Expertentagung in der Deutschen Nationalbibliothek Frankfurt

16.05.2014Hessisches Kultusministerium

„Gemeinsam lernen, individuell fördern – ein Gesamtkonzept zur optimalen Förderung in Hessen“ ist der Titel der Expertentagung am 16. Mai 2014 in der Deutschen Nationalbibliothek in  Frankfurt am Main.

Gesamtkonzept zur optimalen Förderung in Hessen

Eingeladen sind rund 140 Expertinnen und Experten aus ganz Hessen, darunter Schülervertretungen, Lehrkräfte, Schulleitungen, Eltern, Vertreterinnen und Vertreter aus der Bildungsverwaltung und der Wissenschaft sowie von Schulträgern, Verbänden und Stiftungen, die sich alle gemeinsam mit der Frage auseinandersetzen, wie ein Gesamtkonzept zur optimalen Förderung in Hessen aussehen kann.

Staatssekretär Dr. Lösel eröffnet mit einem Grußwort und formuliert die Situation und das Ziel: „Die hessischen Kinder und Jugendlichen können nicht unterschiedlicher sein. Sie kommen aus ländlichen oder aus klein- bis großstädtischen Einzugsgebieten. Sie haben einen deutschen oder multikulturellen Hintergrund und sind geprägt von vielfältigen sozialen und kulturellen Einflüssen. Diese Vielfalt wird als Chance verstanden, bringt aber auch große Herausforderungen für Bildung und Erziehung mit sich. Das Hessische Kultusministerium und die hessischen Schulen stellen sich diesen Herausforderungen – durch gemeinsames Lernen und individuelle Förderung als Bildungschance für alle.“

Expertengruppen diskutierten in sechs Foren

Dem Impulsreferat von Prof. Dr.

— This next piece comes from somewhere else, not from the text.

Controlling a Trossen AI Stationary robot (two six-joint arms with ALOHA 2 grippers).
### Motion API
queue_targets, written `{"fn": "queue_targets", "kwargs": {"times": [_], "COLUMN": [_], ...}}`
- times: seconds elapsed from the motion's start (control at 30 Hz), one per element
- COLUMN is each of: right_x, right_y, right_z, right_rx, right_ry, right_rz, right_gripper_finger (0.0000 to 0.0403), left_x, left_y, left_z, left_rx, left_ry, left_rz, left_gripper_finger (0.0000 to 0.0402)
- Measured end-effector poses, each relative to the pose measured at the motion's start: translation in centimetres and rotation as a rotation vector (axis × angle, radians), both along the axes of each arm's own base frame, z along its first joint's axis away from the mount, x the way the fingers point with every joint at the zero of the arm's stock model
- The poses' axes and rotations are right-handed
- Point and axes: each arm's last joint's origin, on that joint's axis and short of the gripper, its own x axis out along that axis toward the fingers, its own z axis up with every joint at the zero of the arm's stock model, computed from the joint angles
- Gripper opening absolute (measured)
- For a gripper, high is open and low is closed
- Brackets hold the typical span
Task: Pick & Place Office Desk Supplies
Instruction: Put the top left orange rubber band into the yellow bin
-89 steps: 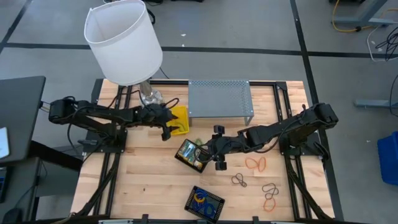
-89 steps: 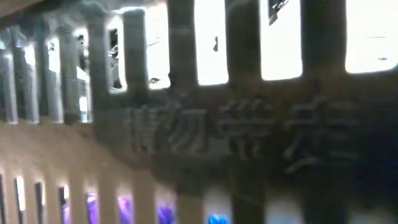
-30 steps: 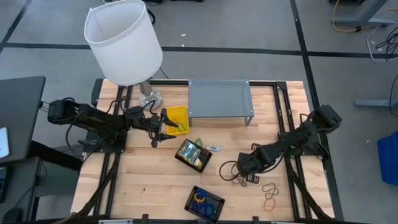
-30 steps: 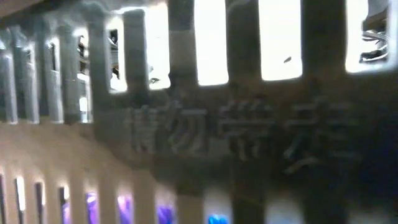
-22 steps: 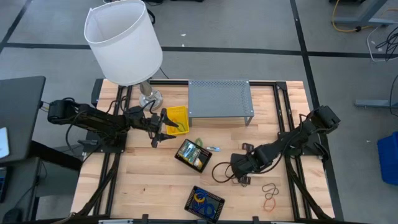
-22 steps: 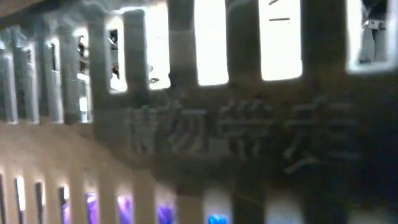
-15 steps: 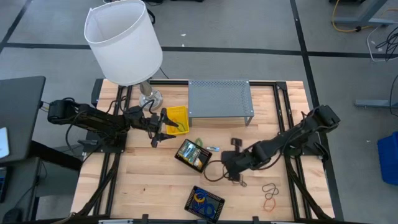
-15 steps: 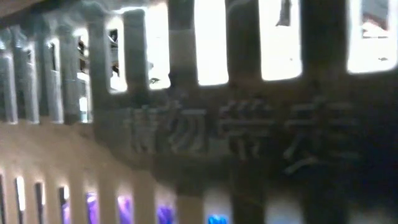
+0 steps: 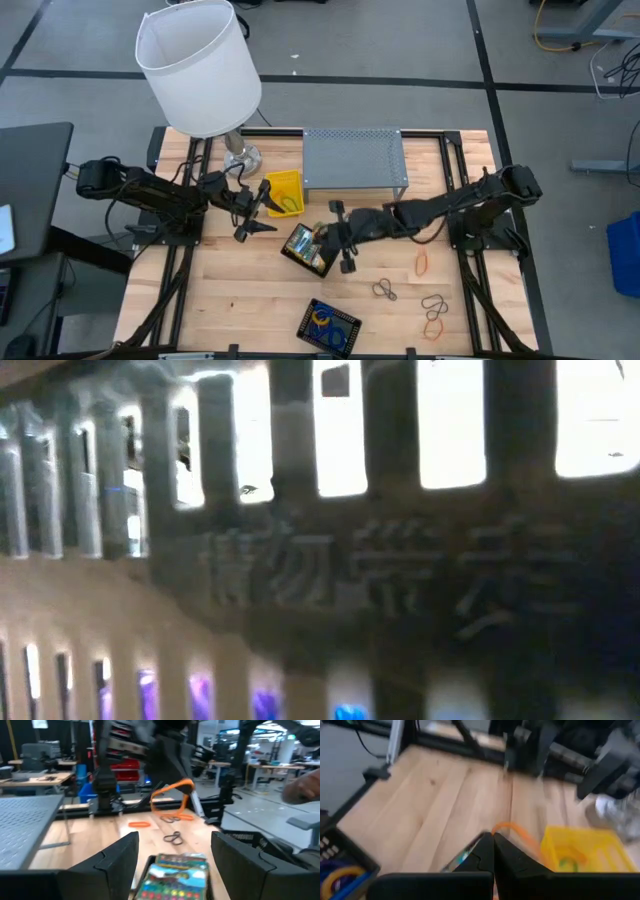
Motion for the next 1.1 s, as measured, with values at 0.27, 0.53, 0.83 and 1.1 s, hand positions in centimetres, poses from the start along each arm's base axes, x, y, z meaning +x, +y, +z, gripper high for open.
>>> {"fn": "queue_targets", "kwargs": {"times": [0.27,0.53,0.83,1.1], "right_x": [1.5,3.4,3.7,3.7], "right_y": [-2.6,-2.9,-2.9,-2.8], "right_z": [0.9,-1.5,-1.4,-1.2], "right_rx": [0.083,0.122,0.124,0.135], "right_ry": [-0.145,-0.172,-0.208,-0.225], "right_rz": [0.129,0.197,0.203,0.213], "right_gripper_finger": [0.0,0.0,0.0,0.0], "left_x": [0.6,1.3,2.8,5.8], "left_y": [-0.7,-1.6,-2.5,-3.4], "left_z": [0.9,1.6,1.6,1.4], "left_rx": [0.003,-0.002,0.01,0.02], "left_ry": [-0.04,-0.057,-0.042,-0.011], "left_rz": [-0.01,-0.034,-0.066,-0.128], "left_gripper_finger": [0.0252,0.0252,0.0252,0.0252]}}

Elmar Souvignier (Wilhelms-Universität Münster, Institut für Psychologie in Bildung und Erziehung) zu den Schwerpunkten Diagnostik, Förderung und Evaluation folgt die Ausführung von Ministerialrat Wolf Schwarz zu dem aktuellen Stand eines Gesamtkonzepts zur individuellen Förderung aller Schülerinnen und Schüler an den hessischen Schulen. Ziel ist es, alle Fördermaßnahmen so aufeinander abzustimmen und zu bündeln, dass Schülerinnen und Schüler entlang der Voraussetzungen, die sie mitbringen, in die Lage versetzt werden, die für sie optimalen Leistungen zu erbringen - mit der von ihnen benötigten Zeit und auf einem ihnen gemäßen Weg.

Auf der Tagung selbst beschäftigen sich Expertengruppen aus den unterschiedlichsten Bereichen in den sechs Foren „Ganztag“, „Lehrerbildung“, „Qualifizierung von Schule“,  „Integration von Schülerinnen und Schülern mit Migrationshintergrund“, „Inklusion“ und „Förderbereiche auf Fachebene“ im Rahmen der grundlegenden Fragen:

  • Welche Strukturen sind für die verschiedenen Fördermaßnahmen, Angebote, Projekte, Initiativen notwendig, um ihre positiven Auswirkungen, ihre Vielfalt und Qualität zu erhalten, aber sie in einem Gesamtkonzept aufeinander zu beziehen – von der Kindergartenzeit bis zum Übergang zu Beruf und Studium?
  • Welche Förderinhalte, -methoden und -didaktiken sind notwendig, um in allen fachlichen Bereichen den unterschiedlichen Bedarfen der Kinder und Jugendlichen gerecht zu werden, damit sie ihren Lernweg mit der von ihnen benötigten Zeit wahrnehmen können?
  • Welche Qualifizierung benötigen die ‚Akteure‘, damit  „Gemeinsam lernen und individuell fördern“ an den Schulen umgesetzt werden kann?

Für das Hessische Kultusministerium werden sie wertvolle Hinweise zu dem entworfenen Förderkonzept geben.